As parts of the HHS, the Office for Human Research Protections (OHRP) and FDA have released guidances regarding subject incentives that state, “Paying research subjects in exchange for their participation in research is a common and, in general, acceptable practice.”{9,10} The FDA guidance goes on to state that payments made to offset or reimburse out-of-pocket expenses do not raise issues of coercion or undue influence. This guidance also informs IRBs to look carefully at payments to ensure that they are neither coercive nor unduly influential.
Proposing a Different Approach
Most IRBs are cautious about payments and reject those that are out of the norm as coercive or unduly influential. However, two recent papers cast doubt on this approach, and suggest that IRBs need to take a different approach to evaluating whether the circumstances of payments to subjects minimize the possibility of coercion or undue influence.{11,12}
The first issue noted by the authors of these papers is that studies of IRB members indicate that they commonly reject the use of monetary incentives because they categorize such incentives as coercive.{7,8} However, these authors note that IRBs should abandon the idea that incentive payments can be coercive.{11,12}
As noted in the Belmont Report, coercion involves the intentional threat of harm.{5} Although a threat to withdraw a payment to which a subject is entitled can represent an intentional threat of harm, subjects taking part in research are not entitled to incentive payments. Therefore, the offer of an incentive payment is a benefit and cannot represent a harm, no matter how large the payment.
Offering an incentive payment for participation cannot meet the definition of “coercion.” Therefore, IRBs should stop using coercion as a basis for requiring investigators to reduce the amount of payment to subjects. Instead, IRBs should focus on whether the influence presented by incentive payments represent influence that is acceptable or influence that is undue.
Considering Payment Impact
While coercion is relatively easy to recognize because subjects are threatened, distinguishing undue influence from mere influence is more difficult. Undue influence implies that individuals will agree to take part in research without a rational consideration of the information provided in the informed consent process, such as the risks and procedures involved in the research.

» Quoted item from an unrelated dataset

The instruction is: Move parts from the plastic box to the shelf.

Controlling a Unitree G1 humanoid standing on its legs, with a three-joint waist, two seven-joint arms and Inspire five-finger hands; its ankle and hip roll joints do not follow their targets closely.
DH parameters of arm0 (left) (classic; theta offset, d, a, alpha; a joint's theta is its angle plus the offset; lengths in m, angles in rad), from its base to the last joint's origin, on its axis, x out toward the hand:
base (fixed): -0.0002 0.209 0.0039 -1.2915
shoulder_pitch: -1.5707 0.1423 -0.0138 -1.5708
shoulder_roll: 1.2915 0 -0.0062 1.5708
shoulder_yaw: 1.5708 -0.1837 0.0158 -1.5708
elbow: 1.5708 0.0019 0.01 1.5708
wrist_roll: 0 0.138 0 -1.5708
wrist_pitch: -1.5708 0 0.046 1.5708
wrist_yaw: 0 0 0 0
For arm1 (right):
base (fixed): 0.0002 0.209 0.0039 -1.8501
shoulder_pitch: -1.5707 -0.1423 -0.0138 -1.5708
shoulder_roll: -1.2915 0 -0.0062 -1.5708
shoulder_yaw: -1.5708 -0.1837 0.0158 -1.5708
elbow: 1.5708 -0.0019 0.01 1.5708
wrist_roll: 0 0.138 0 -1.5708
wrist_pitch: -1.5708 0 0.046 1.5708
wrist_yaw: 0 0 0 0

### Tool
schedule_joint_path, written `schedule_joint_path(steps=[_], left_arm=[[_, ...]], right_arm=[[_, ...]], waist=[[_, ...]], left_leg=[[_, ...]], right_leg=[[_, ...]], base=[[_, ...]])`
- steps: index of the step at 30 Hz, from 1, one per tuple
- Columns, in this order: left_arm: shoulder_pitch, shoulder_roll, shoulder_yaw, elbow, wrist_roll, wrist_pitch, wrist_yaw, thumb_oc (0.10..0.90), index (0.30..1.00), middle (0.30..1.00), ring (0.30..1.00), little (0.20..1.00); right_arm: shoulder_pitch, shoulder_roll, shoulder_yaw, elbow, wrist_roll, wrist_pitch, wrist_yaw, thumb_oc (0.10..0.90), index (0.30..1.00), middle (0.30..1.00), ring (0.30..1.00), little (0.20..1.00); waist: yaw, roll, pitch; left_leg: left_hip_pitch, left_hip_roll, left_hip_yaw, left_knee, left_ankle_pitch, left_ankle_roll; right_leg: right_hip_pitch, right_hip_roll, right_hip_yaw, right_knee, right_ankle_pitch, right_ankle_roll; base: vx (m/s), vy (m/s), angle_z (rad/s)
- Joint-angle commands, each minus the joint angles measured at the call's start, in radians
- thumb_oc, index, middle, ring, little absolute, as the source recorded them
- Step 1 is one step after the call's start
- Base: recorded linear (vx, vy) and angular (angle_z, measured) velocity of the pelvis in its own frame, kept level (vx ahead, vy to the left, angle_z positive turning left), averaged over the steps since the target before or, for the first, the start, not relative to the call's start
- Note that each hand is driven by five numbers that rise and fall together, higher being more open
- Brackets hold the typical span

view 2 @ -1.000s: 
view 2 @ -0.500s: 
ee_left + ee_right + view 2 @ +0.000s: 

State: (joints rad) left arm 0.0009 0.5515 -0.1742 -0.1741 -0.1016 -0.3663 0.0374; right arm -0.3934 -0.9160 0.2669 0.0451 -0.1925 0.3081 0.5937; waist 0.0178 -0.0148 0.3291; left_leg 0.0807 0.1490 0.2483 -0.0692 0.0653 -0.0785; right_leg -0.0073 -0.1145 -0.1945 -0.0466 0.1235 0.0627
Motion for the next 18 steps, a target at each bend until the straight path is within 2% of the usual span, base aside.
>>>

IRBs cannot consider an incentive payment to be unduly influential solely because an individual would not take part in the research but for the payment; this is precisely the reason investigators use recruitment incentives. Moreover, this logic would compel IRBs to determine that many acceptable incentives are unduly influential, such as advertising or a physician telling a patient that they might want to talk to the investigator to learn about taking part in a clinical trial.
If an IRB has approved a study, the IRB has determined that the risks are acceptable in the absence of payment. Adding payment to a research study cannot affect the acceptability of the research risks. In both cases, reasonable individuals can use good judgement and decide to take part in research with incentive payments, where in the absence of those payments, they would have declined.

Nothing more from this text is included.